* _EXERCISE OBJECTIVE_
Whenever a line of the records below contains the word "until", copy that line.
+===+
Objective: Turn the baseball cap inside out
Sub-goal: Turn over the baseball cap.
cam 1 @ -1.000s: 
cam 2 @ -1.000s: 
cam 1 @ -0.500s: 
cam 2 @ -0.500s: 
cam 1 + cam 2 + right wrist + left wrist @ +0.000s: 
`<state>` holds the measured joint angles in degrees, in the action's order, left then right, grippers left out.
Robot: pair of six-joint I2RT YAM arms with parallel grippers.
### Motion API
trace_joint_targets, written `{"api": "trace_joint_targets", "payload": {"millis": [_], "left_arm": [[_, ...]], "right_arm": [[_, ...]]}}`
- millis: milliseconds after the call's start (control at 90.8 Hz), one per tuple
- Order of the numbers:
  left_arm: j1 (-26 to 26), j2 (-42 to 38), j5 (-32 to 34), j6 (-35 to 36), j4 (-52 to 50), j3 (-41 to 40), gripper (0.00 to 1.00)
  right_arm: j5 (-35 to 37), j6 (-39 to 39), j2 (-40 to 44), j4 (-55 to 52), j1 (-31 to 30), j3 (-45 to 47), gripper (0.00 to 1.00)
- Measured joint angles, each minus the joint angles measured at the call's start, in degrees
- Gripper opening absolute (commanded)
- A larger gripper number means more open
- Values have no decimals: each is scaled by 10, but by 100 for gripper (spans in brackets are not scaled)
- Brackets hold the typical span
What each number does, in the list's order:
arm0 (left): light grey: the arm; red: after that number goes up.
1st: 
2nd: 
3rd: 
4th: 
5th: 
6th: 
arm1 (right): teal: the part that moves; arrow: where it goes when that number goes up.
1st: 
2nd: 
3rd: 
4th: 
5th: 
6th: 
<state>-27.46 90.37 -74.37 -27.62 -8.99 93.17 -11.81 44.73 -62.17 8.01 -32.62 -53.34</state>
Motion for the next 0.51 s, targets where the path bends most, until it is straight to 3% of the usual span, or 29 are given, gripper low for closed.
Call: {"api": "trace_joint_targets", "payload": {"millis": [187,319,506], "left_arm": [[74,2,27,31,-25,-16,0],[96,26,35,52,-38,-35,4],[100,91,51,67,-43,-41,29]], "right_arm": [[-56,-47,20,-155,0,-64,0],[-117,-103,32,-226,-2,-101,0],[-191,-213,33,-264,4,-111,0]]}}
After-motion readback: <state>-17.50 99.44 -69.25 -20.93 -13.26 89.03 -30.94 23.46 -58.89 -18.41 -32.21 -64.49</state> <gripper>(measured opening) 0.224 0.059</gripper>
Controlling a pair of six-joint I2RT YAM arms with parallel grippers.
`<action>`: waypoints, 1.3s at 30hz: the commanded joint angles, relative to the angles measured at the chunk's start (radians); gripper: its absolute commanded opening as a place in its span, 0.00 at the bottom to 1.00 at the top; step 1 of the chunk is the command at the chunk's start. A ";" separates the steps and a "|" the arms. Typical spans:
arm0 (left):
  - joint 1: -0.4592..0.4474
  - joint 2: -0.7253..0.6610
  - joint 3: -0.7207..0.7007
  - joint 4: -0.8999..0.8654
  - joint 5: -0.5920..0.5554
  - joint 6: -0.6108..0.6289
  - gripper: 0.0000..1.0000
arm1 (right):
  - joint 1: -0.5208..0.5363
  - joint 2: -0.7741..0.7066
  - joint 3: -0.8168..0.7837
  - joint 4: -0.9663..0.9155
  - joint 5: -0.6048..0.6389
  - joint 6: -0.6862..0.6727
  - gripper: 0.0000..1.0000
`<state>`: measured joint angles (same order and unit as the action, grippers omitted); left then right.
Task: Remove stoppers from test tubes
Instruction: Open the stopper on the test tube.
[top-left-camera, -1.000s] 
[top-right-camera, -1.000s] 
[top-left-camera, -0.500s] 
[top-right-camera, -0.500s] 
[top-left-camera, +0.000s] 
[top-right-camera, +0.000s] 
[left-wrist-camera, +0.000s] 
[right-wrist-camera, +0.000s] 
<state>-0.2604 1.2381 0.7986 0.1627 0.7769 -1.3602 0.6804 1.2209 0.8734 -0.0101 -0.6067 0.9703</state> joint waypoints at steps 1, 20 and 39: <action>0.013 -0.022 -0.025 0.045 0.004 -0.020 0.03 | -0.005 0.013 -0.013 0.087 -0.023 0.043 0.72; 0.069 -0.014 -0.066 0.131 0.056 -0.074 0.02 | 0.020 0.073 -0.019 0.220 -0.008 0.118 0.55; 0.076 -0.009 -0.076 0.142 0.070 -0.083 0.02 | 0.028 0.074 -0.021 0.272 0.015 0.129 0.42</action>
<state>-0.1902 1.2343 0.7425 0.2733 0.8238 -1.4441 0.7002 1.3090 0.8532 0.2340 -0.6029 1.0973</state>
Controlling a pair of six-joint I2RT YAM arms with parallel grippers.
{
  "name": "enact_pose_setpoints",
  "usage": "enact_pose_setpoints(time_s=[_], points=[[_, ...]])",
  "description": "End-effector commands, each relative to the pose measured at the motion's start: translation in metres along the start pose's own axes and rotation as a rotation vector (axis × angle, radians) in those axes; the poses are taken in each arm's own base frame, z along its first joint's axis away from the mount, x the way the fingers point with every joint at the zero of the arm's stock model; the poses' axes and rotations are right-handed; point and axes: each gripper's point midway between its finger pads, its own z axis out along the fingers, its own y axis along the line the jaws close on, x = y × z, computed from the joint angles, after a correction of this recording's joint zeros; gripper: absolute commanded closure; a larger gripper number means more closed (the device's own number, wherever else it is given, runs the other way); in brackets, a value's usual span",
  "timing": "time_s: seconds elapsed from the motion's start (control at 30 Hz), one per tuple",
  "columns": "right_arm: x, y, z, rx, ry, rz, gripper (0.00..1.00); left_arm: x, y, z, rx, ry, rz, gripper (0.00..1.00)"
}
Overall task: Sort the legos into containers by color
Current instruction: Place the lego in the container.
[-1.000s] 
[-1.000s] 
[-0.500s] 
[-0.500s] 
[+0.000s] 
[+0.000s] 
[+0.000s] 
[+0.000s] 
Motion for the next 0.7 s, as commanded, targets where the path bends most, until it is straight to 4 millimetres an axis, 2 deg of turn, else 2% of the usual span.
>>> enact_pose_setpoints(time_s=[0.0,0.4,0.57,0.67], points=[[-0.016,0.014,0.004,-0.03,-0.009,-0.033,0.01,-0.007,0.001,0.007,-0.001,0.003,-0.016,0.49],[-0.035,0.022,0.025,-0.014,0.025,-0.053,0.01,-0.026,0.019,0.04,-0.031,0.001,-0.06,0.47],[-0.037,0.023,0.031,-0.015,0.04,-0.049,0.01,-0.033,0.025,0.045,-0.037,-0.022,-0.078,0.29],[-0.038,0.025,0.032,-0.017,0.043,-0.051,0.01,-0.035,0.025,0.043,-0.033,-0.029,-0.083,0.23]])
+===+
* _TASK OUTPUT_
Motion for the next 0.51 s, targets where the path bends most, until it is straight to 3% of the usual span, or 29 are given, gripper low for closed.
Motion for the next 0.7 s, as commanded, targets where the path bends most, until it is straight to 4 millimetres an axis, 2 deg of turn, else 2% of the usual span.

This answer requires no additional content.